It is to be understood that although the terms first, second, third, etc. may be used herein to describe various information, these information should not be limited to these terms. These terms are only used to distinguish one type of information from another. For example, first information may also be referred to as second information, and similarly, second information may also be referred to as first information, without departing from the scope of the present invention. The word "if," as used herein, may be interpreted as "at \8230; \8230when" or "when 8230; \823030when" or "in response to a determination," depending on the context.

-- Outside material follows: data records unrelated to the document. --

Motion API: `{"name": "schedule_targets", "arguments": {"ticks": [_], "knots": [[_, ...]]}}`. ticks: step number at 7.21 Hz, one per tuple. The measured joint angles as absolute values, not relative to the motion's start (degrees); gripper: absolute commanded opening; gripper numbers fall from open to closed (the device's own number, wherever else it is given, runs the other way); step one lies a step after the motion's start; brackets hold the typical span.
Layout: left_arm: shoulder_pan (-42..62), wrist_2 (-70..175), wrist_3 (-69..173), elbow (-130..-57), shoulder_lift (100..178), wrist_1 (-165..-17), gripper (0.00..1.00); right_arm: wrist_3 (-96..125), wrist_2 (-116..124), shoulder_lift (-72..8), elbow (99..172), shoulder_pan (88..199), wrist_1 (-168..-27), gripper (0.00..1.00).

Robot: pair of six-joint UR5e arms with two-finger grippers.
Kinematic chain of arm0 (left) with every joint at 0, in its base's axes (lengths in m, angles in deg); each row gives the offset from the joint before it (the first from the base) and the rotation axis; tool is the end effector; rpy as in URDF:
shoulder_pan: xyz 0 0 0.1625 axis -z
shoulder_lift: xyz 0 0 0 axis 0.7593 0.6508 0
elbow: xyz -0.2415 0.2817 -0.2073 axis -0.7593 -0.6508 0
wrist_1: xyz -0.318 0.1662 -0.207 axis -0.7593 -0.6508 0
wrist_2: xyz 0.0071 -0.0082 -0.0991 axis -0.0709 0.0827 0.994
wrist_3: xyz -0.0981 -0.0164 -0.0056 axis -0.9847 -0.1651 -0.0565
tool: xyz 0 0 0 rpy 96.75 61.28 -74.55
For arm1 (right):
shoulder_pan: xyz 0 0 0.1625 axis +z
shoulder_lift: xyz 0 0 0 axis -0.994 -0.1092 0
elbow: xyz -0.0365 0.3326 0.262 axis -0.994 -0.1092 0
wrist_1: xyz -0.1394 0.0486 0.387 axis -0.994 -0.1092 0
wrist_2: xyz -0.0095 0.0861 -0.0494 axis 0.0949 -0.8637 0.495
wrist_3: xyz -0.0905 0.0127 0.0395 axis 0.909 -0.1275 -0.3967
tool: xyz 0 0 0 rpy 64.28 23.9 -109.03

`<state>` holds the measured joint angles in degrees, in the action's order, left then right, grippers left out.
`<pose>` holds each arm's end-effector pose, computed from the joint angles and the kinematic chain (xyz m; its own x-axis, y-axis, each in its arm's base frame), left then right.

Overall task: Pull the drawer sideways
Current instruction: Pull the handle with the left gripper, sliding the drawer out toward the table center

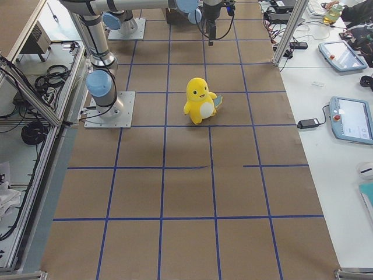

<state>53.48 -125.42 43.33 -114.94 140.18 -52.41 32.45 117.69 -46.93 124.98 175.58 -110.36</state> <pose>-0.1528 -0.4806 0.2051 -0.3328 0.1754 -0.9265 0.0631 0.9845 0.1637 0.1495 -0.5285 0.5089 -0.9985 -0.0541 0.0101 -0.0545 0.9975 -0.0458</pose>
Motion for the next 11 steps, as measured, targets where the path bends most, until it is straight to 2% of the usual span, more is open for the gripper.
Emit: {"name": "schedule_targets", "arguments": {"ticks": [10, 11], "knots": [[55.14, -125.32, 43.25, -114.49, 140.11, -52.37, 0.29, 32.41, 117.7, -46.93, 124.97, 175.58, -110.36, 1.0], [55.17, -125.36, 43.24, -114.47, 140.11, -52.37, 0.53, 32.41, 117.7, -46.93, 124.98, 175.58, -110.35, 1.0]]}}
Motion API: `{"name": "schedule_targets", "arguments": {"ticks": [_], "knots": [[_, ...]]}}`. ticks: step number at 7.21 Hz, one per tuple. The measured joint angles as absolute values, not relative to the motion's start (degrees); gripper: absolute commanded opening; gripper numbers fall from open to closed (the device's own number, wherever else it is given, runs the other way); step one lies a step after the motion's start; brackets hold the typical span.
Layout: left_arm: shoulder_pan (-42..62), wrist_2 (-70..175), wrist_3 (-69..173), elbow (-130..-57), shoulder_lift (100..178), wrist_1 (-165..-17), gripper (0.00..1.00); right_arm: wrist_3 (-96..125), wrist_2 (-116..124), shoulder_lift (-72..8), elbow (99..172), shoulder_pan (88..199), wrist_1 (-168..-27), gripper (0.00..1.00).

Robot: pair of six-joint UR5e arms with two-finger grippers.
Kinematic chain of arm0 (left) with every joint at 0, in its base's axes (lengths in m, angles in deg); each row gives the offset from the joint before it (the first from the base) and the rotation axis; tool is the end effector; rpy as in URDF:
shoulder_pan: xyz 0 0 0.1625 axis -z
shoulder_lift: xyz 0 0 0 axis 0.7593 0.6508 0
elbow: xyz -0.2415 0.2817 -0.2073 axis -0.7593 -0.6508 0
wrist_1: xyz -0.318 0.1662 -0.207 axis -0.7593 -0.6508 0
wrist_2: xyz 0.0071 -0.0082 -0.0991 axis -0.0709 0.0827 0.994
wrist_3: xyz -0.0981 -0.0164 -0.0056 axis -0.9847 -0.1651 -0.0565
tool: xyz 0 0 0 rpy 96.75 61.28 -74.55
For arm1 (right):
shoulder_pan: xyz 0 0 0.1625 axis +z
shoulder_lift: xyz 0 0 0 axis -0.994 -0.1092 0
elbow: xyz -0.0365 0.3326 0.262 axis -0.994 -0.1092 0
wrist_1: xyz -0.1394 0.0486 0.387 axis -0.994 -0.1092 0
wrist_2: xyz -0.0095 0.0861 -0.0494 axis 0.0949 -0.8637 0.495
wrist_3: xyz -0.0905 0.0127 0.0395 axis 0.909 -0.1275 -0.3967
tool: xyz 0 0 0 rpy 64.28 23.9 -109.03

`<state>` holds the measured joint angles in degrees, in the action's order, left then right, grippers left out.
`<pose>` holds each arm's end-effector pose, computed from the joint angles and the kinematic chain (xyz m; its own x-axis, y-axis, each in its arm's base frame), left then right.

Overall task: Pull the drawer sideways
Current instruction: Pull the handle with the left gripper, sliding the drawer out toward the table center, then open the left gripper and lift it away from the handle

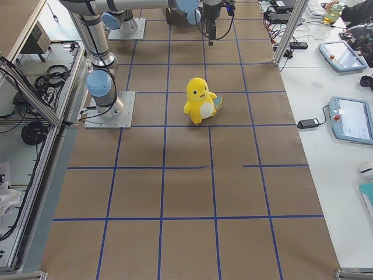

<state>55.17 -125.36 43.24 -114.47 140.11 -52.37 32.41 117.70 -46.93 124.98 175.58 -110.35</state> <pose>-0.1676 -0.4786 0.2085 -0.3309 0.1745 -0.9274 0.0916 0.9840 0.1525 0.1495 -0.5285 0.5089 -0.9985 -0.0534 0.0102 -0.0538 0.9975 -0.0457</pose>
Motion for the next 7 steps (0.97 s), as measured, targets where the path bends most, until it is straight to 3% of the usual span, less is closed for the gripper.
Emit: {"name": "schedule_targets", "arguments": {"ticks": [1, 2, 5, 7], "knots": [[55.19, -125.39, 43.26, -114.45, 140.14, -52.39, 0.84, 32.41, 117.7, -46.93, 124.98, 175.58, -110.36, 1.0], [55.19, -125.38, 43.27, -114.45, 140.17, -52.4, 1.0, 32.41, 117.69, -46.93, 124.98, 175.58, -110.36, 1.0], [56.28, -125.24, 43.81, -114.13, 139.86, -51.82, 1.0, 32.41, 117.69, -46.93, 124.98, 175.58, -110.36, 1.0], [57.78, -119.69, 46.77, -109.87, 139.3, -51.83, 1.0, 32.43, 117.7, -46.93, 124.97, 175.58, -110.35, 1.0]]}}
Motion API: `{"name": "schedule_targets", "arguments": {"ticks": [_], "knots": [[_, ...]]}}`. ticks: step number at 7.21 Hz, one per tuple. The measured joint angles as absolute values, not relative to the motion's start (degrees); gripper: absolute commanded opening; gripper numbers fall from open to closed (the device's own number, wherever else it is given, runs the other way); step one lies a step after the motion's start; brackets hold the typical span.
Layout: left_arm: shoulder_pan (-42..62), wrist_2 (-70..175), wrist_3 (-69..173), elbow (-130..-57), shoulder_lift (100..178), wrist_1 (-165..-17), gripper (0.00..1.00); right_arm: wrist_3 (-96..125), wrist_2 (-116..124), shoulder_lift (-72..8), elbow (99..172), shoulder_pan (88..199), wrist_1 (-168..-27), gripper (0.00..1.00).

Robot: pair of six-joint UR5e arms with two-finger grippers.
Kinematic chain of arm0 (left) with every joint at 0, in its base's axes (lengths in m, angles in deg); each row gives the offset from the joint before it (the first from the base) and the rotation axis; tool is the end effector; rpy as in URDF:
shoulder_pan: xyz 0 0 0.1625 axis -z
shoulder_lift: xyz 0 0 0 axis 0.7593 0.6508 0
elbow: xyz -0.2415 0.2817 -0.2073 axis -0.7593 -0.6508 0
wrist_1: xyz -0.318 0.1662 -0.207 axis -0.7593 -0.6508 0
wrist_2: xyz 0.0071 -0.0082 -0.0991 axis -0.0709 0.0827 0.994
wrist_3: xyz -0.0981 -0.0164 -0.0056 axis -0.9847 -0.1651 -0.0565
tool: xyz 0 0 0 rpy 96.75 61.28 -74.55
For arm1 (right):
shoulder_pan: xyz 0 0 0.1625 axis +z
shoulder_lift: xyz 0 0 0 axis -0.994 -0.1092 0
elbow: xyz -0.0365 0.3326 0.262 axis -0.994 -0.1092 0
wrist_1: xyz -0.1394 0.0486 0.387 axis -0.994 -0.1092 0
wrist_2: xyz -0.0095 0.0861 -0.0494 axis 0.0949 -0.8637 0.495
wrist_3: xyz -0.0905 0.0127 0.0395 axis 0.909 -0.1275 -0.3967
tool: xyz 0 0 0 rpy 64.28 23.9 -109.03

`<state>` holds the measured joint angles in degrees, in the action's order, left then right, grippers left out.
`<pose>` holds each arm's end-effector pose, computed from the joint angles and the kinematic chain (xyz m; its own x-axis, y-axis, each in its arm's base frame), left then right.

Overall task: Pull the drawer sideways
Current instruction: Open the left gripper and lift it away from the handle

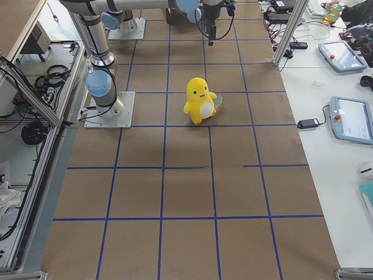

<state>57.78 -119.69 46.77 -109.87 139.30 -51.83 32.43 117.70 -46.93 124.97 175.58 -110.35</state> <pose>-0.2002 -0.4911 0.2382 -0.4266 0.1660 -0.8891 0.1299 0.9841 0.1214 0.1495 -0.5285 0.5090 -0.9985 -0.0537 0.0102 -0.0541 0.9975 -0.0458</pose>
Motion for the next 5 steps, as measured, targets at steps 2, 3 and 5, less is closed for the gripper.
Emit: {"name": "schedule_targets", "arguments": {"ticks": [2, 3, 5], "knots": [[58.58, -106.28, 50.03, -102.53, 137.05, -54.5, 1.0, 32.43, 117.69, -46.93, 124.98, 175.58, -110.36, 1.0], [58.44, -99.31, 51.34, -99.42, 134.89, -57.78, 1.0, 32.42, 117.7, -46.93, 124.97, 175.58, -110.36, 1.0], [57.18, -83.97, 55.85, -95.5, 129.67, -60.78, 1.0, 32.41, 117.7, -46.93, 124.97, 175.58, -110.36, 1.0]]}}
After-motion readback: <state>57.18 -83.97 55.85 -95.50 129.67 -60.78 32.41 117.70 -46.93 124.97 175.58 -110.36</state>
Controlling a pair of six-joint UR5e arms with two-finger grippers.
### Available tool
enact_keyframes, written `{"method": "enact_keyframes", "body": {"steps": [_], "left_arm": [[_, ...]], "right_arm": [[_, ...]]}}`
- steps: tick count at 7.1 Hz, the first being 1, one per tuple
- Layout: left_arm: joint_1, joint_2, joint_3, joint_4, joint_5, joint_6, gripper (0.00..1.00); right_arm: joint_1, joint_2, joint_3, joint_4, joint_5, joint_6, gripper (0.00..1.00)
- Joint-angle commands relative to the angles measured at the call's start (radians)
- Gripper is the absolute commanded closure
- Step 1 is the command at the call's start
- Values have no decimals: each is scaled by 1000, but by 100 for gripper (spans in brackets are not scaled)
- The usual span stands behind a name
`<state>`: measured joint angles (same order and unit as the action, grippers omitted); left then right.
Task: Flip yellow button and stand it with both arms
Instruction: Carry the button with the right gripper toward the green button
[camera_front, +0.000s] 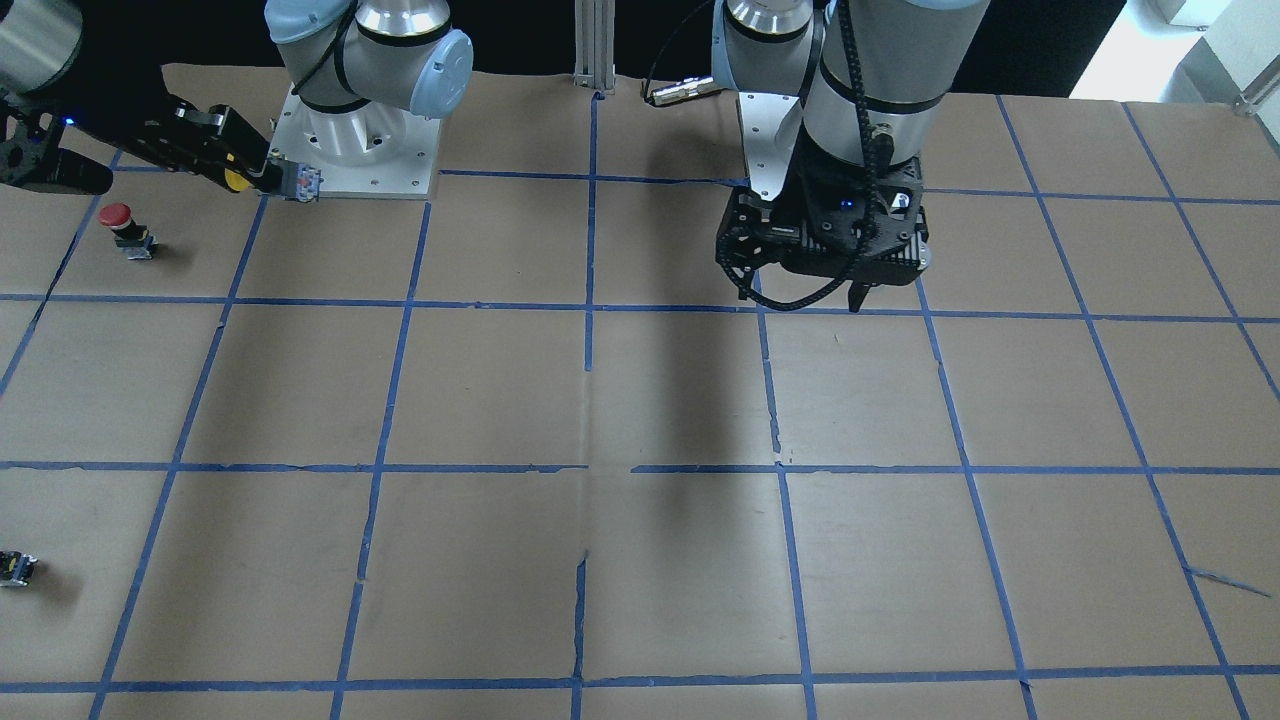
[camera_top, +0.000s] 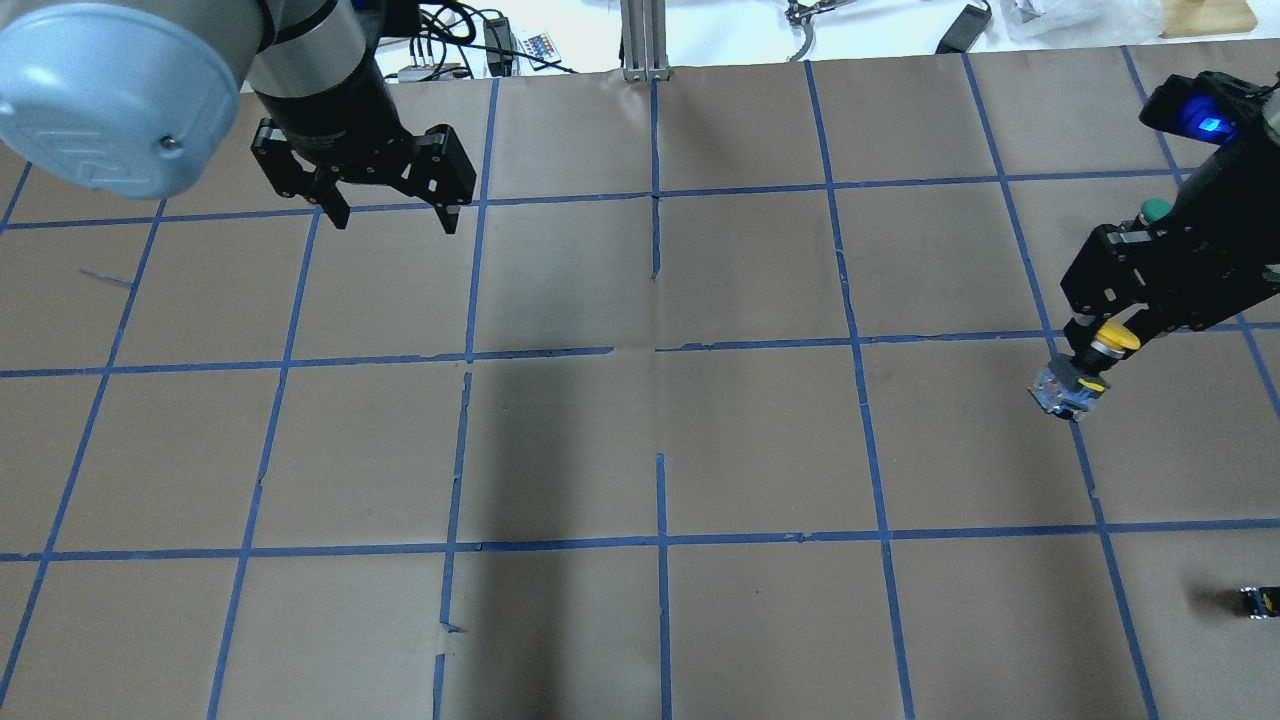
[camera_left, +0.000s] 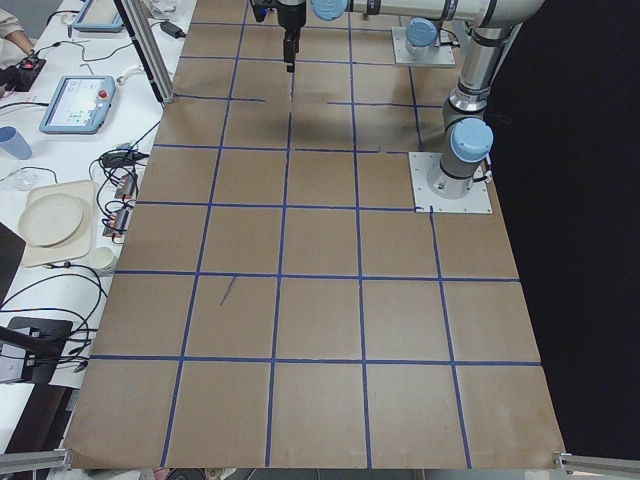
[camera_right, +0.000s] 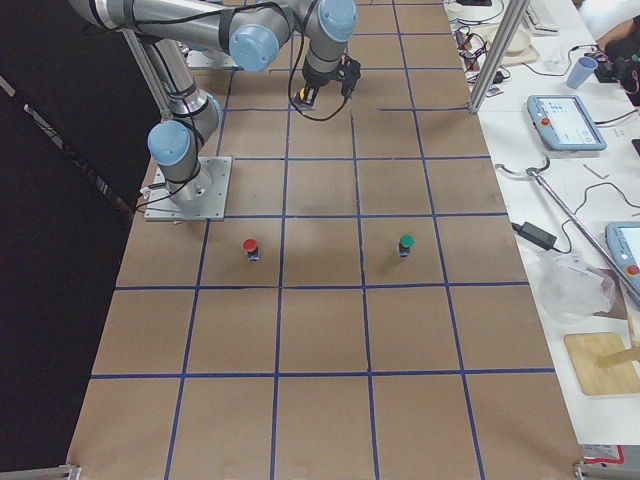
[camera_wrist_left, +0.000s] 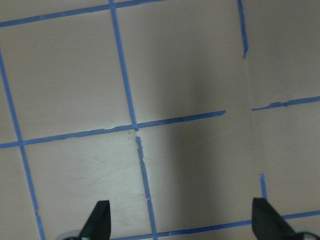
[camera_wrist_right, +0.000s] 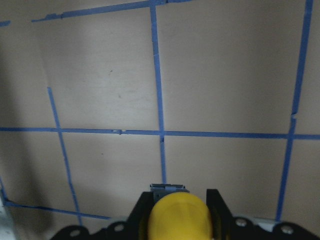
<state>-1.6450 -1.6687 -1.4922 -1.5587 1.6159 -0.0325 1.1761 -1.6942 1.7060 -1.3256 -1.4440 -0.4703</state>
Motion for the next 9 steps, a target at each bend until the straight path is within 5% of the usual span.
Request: {"method": "enact_keyframes", "body": {"steps": [1, 4, 6, 9], "left_arm": [[13, -8, -3, -8, -40, -155, 0], [-33, 16, 9, 0, -59, -153, 0], [-39, 14, -9, 0, -39, -153, 0], [-39, 1, -6, 3, -33, -153, 0]], "right_arm": [[-32, 1, 75, -218, -97, -356, 92], [-183, 1, 213, -496, -86, -904, 92], [-283, 7, 292, -610, 17, -1228, 92], [-332, 175, 291, -800, 83, -1593, 92]]}}
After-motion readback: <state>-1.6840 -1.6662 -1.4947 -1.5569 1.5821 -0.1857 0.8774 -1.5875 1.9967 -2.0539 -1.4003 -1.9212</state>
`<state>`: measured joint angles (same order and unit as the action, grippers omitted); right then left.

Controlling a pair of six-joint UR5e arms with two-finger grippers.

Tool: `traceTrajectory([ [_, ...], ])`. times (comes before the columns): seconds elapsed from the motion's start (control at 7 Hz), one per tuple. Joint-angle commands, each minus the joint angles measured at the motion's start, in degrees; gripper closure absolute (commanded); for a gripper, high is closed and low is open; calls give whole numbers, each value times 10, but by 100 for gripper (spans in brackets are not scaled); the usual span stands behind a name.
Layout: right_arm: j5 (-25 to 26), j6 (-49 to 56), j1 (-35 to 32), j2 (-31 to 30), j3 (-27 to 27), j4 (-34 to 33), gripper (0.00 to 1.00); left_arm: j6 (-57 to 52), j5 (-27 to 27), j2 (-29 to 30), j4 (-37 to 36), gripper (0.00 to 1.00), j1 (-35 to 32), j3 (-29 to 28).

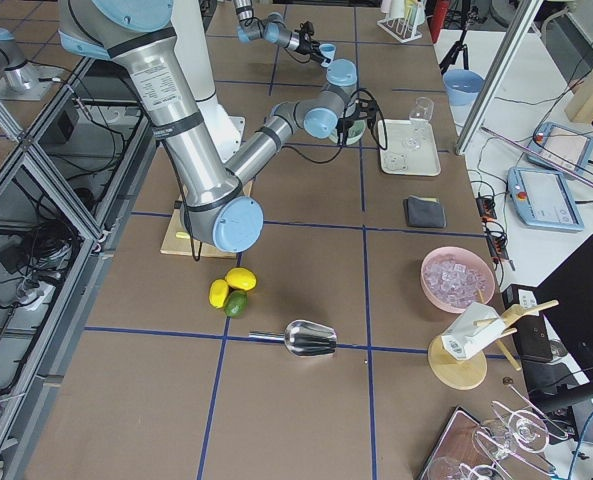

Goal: Pour ice into bowl

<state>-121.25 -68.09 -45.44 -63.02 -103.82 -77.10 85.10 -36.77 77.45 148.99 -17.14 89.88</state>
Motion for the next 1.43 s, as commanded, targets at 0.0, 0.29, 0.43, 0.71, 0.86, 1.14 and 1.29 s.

The overall thought of the invention is as follows: 1) Constructing a real network topology according to vulnerability information obtained by Shodon scanning, and constructing an attack tree through MulVAL to optimize a penetration path; 2) Constructing an infiltration path optimizing process as an MDP process, training by using a DQN algorithm, inputting the state into vulnerability information of each node, rewarding setting basic scores and expected scores of different vulnerabilities according to a CVSS, and outputting actions, namely attack paths selected by the DQN model; 3) Combining an SDN flow controller with an attack tree, after an optimal attack path is generated, detecting the change of a flow matrix on each node on the optimal attack path to conjecture a node which is easy to attack, combining the node with vulnerability analysis of a corresponding node to judge the node which is easy to attack most, and deploying honeypots at the node; 4) Modeling a honeypot deployment process as an MDP process, inputting the state into the flow load of each node, setting the reward according to whether the honeypot is trapped in the honeypot, giving a double CVSS scoring reward if the honeypot is trapped in the honeypot, and giving a negative reward if the honeypot is not trapped in the honeypot, so that a penetration attacker is trapped in the deployed honeypot, and the purpose of defending the penetration attack is achieved. 5) The method comprises the steps of firstly combining an attack tree with SDN flow control, deducing vulnerable nodes according to a penetration attack path obtained by utilizing the training of the attack tree, and deducing the vulnerable nodes by combining real-time flow matrix change on each node, so that honeypots are deployed on the attack tree in a dynamic and static combination mode.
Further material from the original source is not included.